- Born: May 10, 1950 (age 74) Chatham, Ontario, Canada
- Height: 5 ft 11 in (180 cm)
- Weight: 185 lb (84 kg; 13 st 3 lb)
- Position: Defence
- Shot: Left
- Played for: Amarillo Wranglers Fort Wayne Komets Hershey Bears
- NHL draft: 90th overall, 1970 Pittsburgh Penguins
- Playing career: 1970–1974

= Jim Pearson (ice hockey) =

Canadian ice hockey defenceman

Jim Pearson (born May 10, 1950) is a Canadian retired professional ice hockey defenceman. He was selected by the Pittsburgh Penguins in the seventh round (90th overall) of the 1970 NHL Amateur Draft.

==Career==
Pearson spent four season in the minors, starting his career with the Amarillo Wranglers, the Penguins CHL minor league affiliate.

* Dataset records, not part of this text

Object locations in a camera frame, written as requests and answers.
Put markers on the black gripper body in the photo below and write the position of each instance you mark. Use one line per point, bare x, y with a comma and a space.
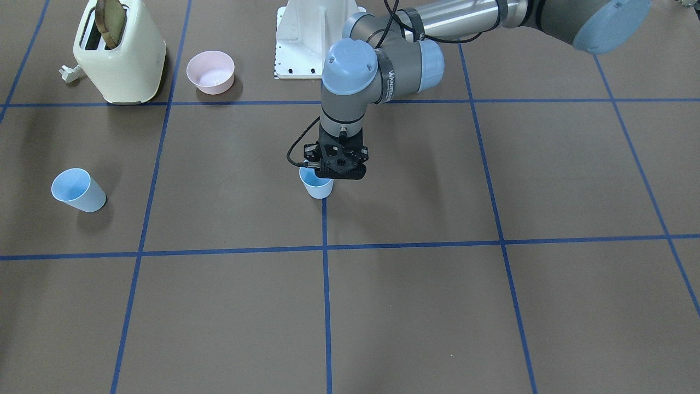
311, 150

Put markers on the blue cup from toaster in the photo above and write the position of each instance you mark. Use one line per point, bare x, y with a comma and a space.
317, 187

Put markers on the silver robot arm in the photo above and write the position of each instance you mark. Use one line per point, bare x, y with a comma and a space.
382, 58

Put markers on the pink plastic bowl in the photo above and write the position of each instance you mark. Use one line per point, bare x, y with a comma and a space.
212, 72

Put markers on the cream two-slot toaster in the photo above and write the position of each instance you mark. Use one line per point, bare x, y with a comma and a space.
131, 73

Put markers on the blue cup near toaster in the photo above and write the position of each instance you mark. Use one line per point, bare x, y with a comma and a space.
76, 187

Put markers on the toast bread slice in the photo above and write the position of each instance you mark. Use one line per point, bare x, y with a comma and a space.
110, 20

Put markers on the white toaster power plug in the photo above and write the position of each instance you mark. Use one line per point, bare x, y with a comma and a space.
70, 74

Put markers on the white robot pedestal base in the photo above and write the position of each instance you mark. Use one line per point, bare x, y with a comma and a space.
305, 32

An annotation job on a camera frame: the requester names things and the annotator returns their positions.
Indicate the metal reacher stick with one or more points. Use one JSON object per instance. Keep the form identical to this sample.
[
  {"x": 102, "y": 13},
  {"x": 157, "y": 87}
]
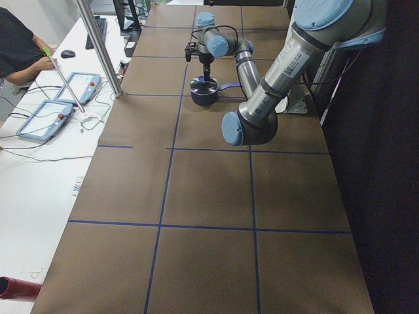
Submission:
[{"x": 49, "y": 55}]

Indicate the black computer mouse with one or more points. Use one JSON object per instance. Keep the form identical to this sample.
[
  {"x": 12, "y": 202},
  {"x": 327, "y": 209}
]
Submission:
[{"x": 65, "y": 54}]

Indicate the teach pendant tablet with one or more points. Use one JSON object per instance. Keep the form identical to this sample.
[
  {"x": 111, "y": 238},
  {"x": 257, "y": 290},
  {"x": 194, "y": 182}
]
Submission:
[
  {"x": 46, "y": 120},
  {"x": 83, "y": 85}
]

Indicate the white pedestal column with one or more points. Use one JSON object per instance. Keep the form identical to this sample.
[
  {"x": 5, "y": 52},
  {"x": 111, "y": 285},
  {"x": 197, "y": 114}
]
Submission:
[{"x": 294, "y": 102}]

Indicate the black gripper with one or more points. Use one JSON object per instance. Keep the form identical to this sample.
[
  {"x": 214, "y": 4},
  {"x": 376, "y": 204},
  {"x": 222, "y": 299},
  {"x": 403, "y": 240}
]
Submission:
[{"x": 205, "y": 59}]

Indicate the aluminium frame post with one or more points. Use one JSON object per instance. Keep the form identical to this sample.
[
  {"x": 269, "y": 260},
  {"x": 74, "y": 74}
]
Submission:
[{"x": 99, "y": 46}]

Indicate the far teach pendant tablet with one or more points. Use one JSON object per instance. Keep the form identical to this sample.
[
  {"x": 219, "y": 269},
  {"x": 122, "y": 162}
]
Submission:
[{"x": 83, "y": 85}]

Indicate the near teach pendant tablet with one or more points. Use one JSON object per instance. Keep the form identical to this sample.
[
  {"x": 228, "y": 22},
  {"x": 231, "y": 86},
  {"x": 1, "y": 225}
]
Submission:
[{"x": 46, "y": 120}]

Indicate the black monitor stand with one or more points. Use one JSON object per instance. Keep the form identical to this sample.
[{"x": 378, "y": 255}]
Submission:
[{"x": 127, "y": 16}]

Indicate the dark blue saucepan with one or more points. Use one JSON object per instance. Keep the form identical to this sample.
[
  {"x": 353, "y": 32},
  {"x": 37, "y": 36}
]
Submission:
[{"x": 212, "y": 98}]

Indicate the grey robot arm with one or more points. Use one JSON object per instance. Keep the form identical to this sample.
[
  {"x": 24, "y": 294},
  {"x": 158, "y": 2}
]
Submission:
[{"x": 317, "y": 27}]

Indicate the red cylinder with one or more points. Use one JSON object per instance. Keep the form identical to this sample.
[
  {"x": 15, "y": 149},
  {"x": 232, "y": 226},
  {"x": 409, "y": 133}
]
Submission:
[{"x": 19, "y": 290}]

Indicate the seated person black shirt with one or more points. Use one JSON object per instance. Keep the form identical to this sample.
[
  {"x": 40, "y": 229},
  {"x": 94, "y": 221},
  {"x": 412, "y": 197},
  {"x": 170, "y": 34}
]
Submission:
[{"x": 22, "y": 54}]

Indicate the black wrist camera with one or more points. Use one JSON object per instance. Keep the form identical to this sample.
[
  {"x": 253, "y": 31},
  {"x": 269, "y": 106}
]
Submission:
[{"x": 191, "y": 50}]

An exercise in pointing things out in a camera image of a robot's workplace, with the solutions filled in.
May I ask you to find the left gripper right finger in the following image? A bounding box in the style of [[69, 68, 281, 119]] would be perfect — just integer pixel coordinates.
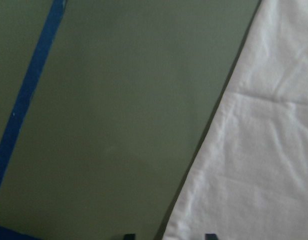
[[205, 233, 217, 240]]

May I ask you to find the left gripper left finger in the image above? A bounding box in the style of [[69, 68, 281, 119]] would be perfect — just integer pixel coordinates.
[[124, 233, 136, 240]]

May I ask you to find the pink t-shirt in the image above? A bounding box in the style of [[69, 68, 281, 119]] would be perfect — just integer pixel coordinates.
[[163, 0, 308, 240]]

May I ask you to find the long blue tape strip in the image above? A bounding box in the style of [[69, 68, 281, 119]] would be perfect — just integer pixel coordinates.
[[0, 0, 67, 188]]

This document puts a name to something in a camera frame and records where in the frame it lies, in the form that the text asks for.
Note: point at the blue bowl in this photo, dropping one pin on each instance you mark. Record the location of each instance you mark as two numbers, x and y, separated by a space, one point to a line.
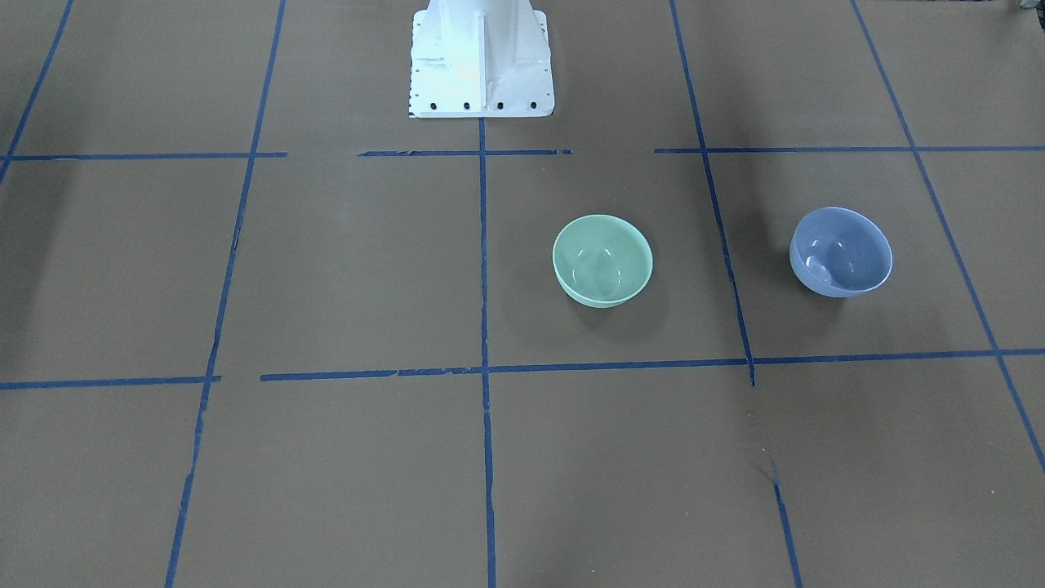
839 253

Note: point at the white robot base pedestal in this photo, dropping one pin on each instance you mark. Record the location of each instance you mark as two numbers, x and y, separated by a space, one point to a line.
480 59

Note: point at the green bowl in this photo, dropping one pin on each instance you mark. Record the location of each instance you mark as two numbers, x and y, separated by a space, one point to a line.
601 261

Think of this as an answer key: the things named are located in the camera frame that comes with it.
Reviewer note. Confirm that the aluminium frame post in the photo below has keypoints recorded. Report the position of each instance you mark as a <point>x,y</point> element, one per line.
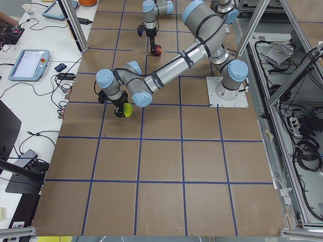
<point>74,25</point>

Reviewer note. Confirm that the green apple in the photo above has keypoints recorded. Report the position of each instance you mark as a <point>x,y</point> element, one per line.
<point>130,109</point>

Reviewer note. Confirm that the blue teach pendant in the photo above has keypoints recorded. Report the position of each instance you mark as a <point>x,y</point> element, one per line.
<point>30,65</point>
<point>54,12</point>

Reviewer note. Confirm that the orange cylindrical container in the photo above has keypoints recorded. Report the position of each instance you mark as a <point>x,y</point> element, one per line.
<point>87,3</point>

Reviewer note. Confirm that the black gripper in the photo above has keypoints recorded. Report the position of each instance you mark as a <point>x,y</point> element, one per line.
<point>119,102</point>
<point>152,36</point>

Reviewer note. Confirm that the black monitor stand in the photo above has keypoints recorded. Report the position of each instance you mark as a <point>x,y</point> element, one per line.
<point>28,172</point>

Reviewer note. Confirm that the white power strip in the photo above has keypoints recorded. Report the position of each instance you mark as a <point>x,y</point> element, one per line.
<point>294,125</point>

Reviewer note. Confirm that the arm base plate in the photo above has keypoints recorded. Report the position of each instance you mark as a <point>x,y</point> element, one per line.
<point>219,96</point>

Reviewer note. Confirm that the black power adapter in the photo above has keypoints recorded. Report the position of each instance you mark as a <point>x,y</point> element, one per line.
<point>84,21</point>

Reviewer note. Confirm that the grey box device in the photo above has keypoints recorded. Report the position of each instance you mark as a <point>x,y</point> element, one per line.
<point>26,158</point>

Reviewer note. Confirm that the dark red apple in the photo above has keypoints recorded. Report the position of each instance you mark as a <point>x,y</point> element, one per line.
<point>156,50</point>

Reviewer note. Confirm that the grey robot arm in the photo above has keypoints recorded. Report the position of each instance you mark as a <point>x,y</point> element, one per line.
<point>154,9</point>
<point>208,29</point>

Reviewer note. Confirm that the dark blue checkered pouch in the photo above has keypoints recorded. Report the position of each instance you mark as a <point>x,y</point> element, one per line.
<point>60,67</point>

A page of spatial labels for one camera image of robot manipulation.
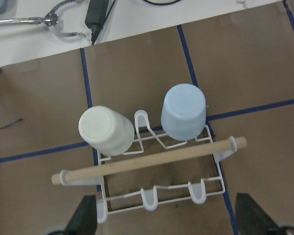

The Wranglers folded after the completion of the 1970-71 season, and Pearson moved to the Fort Wayne Komets of the International Hockey League. Pearson led all Komets defenseman in goals (18) during the 1971-72 season. He followed that season by leading all Komets defensemen in goals (20) and points (57), and established a career high in assists (37) and penalty minutes (101) as the Komets would go on to win the Turner Cup, awarded to the team that wins the league championship.

Pearson joined the Hershey Bears in 1973-74, and led all Bears defensemen in goals (25) and points (61). The Bears would go on to win the Calder Cup, defeating the Providence Reds four games to one.